Gabriel Ramos-Llordén¹, Santiago Aja-Fernández², Congyu Liao³, Kawin Setsompop³, and Yogesh Rathi¹

¹Brigham and Women's Hospital, Harvard Medical School, Boston, MA, United States, ²Laboratorio de Procesado de Imagen, Universidad de Valladolid, Valladolid, Spain, ³Massachusetts General Hospital, Harvard Medical School, Charlestown, MA, United States

Synopsis

In this work, we generalize conventional GRAPPA-based dMRI reconstruction by exploiting joint information from the k-and q-space simultaneously. Higher acceleration in-plane rates than those commonly reported may be achieved when the missing k-space lines are learned using all information available in the whole k-space data set, that is, considering multi-coil channel information as well as the k-space data probed at different q-space points.
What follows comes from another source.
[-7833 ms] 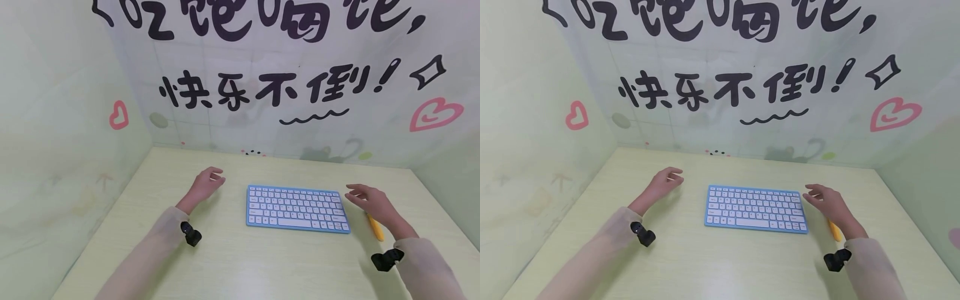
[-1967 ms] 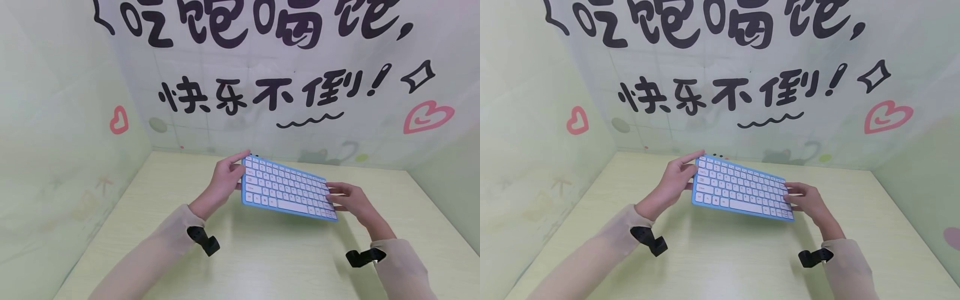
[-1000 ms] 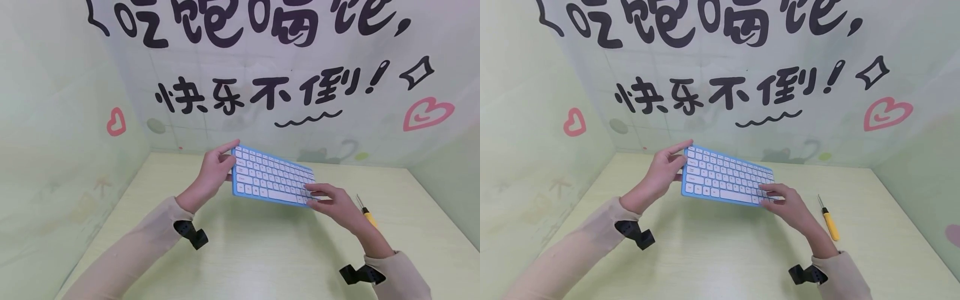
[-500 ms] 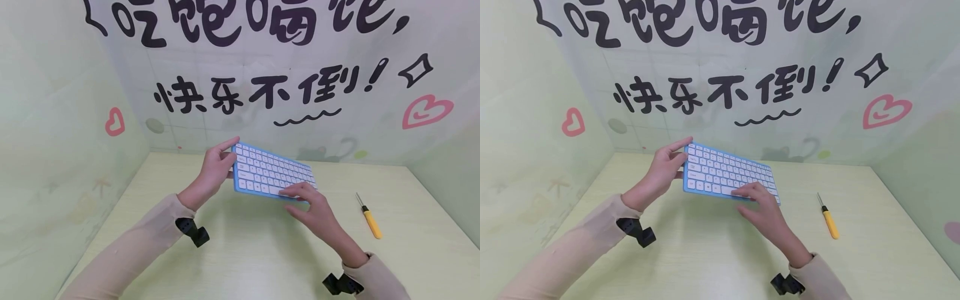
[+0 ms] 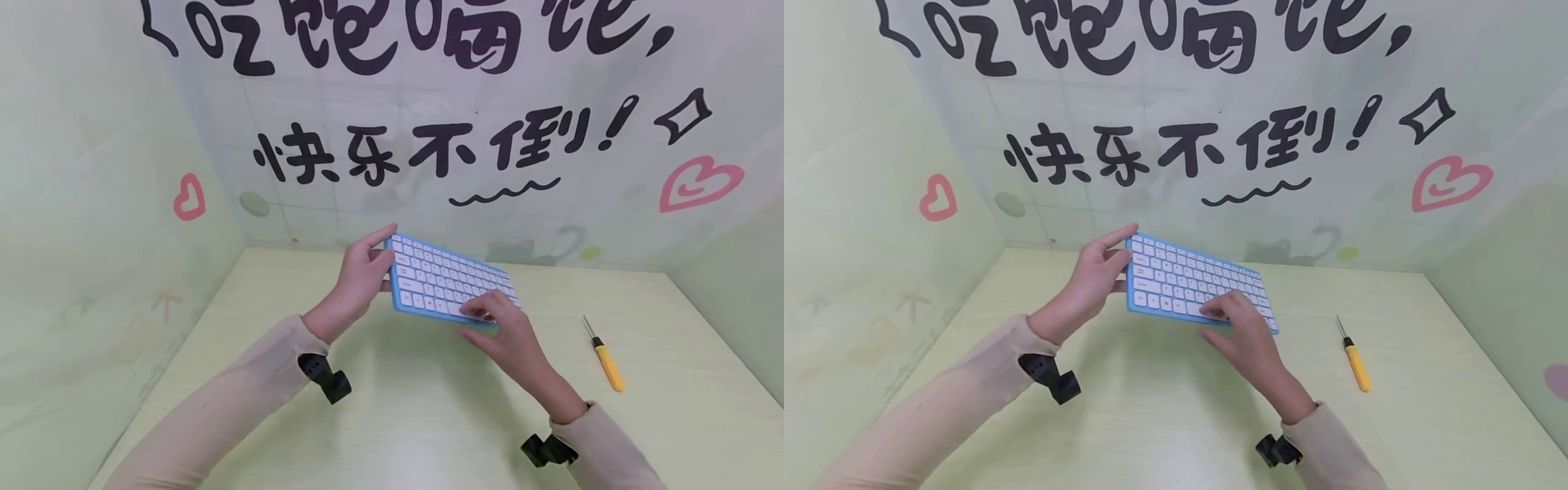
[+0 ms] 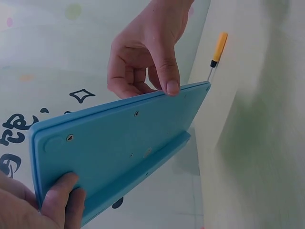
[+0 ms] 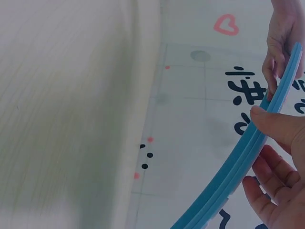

Our novel method, joint-diffusion GRAPPA, is validated with in-vivo multi-slice dMRI data, where we show it always outperforms conventional GRAPPA in terms of image quality, and works reasonably well for regimes where conventional GRAPPA results in significant noise penalty ($$$R_{in-plane}$$$ > 3 ).

Introduction

Conventionally, in-plane GRAPPA-based reconstruction in diffusion MRI (dMRI) is limited to acceleration factors of 2 or 3, to maintain a compromise between image quality and reduction in acquisition time. Recent work has shown that higher acceleration rates may be obtained in parametric MRI, by exploiting information from multiple coil-channels and redundancies across multiple images with different settings/contrasts¹. Driven by these findings and targeting highly accelerated diffusion MRI, in this work, we extend conventional GRAPPA² dMRI reconstruction by learning the missing k-space lines not only from different coil channels but also from the k-space data that correspond to diffusion-weighted (DW) images acquired at different q-space points.

Methods

Joint-diffusion GRAPPA

Let $$$S_{c}^{q}(k_y - bR_{in-plane}\Delta_{k_y}) $$$ denote the set of k-space data points that are defined at phase-encoding line $$${k_y - bR_{in-plane}\Delta_{k_y}}$$$ ($$$b=-B,...,B$$$), ( $$$R_{in-plane}$$$ and $$$\Delta_{k_y}$$$ are the acceleration and sampling rate, respectively), and that are acquired at the $$$c$$$-th coil-channel and probed with a given q-space point $$$q$$$.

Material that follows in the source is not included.